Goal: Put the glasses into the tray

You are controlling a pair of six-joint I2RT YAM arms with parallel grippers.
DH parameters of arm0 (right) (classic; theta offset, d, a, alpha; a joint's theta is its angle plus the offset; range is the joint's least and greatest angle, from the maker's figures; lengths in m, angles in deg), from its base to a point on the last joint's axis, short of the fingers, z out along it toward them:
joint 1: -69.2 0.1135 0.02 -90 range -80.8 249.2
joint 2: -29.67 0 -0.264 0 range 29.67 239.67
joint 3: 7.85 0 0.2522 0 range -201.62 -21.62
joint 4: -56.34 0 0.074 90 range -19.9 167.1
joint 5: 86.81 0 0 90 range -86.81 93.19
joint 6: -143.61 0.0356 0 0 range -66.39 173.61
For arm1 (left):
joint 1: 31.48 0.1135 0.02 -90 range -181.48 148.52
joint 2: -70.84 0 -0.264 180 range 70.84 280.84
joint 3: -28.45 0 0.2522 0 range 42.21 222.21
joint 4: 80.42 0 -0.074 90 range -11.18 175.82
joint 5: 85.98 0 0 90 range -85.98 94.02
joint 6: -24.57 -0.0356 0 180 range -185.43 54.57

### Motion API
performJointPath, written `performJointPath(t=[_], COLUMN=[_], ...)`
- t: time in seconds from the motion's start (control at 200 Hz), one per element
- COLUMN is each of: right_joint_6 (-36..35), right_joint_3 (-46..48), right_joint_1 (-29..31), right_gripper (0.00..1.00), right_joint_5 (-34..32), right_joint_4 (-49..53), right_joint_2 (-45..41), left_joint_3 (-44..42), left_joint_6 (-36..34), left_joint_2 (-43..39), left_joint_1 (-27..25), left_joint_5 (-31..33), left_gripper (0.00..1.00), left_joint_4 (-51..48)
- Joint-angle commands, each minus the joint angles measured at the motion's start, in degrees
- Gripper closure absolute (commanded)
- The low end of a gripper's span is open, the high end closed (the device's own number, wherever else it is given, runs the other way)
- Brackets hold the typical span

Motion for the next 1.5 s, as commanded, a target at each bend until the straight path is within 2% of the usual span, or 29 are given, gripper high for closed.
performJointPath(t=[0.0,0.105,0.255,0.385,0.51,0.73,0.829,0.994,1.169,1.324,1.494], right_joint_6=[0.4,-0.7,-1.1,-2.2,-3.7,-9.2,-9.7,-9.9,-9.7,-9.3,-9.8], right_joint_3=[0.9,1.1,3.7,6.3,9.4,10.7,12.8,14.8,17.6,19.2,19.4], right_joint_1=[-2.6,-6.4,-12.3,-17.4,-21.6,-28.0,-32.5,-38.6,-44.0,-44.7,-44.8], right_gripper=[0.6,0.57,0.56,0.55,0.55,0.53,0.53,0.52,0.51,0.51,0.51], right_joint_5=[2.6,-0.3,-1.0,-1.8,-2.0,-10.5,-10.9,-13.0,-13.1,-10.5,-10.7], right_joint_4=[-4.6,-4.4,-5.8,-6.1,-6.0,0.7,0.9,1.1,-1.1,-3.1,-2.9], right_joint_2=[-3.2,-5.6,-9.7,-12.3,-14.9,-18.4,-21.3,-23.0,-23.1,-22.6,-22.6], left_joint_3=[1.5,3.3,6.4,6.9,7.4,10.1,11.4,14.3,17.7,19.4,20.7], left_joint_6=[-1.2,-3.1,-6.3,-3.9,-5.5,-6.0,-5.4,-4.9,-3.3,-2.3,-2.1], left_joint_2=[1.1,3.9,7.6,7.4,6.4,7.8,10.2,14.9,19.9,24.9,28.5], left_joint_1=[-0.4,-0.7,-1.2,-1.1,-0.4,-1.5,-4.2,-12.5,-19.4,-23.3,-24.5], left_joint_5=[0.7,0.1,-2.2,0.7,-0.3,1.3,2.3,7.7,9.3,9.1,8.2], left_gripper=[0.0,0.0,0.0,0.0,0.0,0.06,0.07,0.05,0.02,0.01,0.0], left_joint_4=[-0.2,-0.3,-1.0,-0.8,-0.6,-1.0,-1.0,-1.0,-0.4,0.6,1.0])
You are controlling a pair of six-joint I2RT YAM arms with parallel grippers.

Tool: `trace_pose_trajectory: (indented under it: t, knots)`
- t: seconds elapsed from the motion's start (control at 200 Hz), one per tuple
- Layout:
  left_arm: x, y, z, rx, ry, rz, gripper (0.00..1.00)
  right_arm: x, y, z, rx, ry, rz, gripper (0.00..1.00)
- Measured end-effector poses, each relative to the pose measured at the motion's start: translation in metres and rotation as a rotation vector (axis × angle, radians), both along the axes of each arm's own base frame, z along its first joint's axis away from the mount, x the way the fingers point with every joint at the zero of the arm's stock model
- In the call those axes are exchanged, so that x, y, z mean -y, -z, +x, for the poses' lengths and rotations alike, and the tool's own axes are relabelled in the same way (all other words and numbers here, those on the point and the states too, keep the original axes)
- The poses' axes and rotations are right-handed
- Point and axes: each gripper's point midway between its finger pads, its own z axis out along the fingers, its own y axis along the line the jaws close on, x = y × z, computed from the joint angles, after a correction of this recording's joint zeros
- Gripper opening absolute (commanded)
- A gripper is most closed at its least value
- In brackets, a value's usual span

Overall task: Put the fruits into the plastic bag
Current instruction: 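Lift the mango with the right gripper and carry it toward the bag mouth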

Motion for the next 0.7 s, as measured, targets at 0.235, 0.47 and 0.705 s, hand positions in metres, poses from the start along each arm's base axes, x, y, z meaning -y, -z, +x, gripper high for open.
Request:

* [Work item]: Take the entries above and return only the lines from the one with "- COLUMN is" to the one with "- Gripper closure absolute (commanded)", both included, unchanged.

* [Task response]:
- COLUMN is each of: right_joint_6 (-36..35), right_joint_3 (-46..48), right_joint_1 (-29..31), right_gripper (0.00..1.00), right_joint_5 (-34..32), right_joint_4 (-49..53), right_joint_2 (-45..41), left_joint_3 (-44..42), left_joint_6 (-36..34), left_joint_2 (-43..39), left_joint_1 (-27..25), left_joint_5 (-31..33), left_gripper (0.00..1.00), left_joint_4 (-51..48)
- Joint-angle commands, each minus the joint angles measured at the motion's start, in degrees
- Gripper closure absolute (commanded)

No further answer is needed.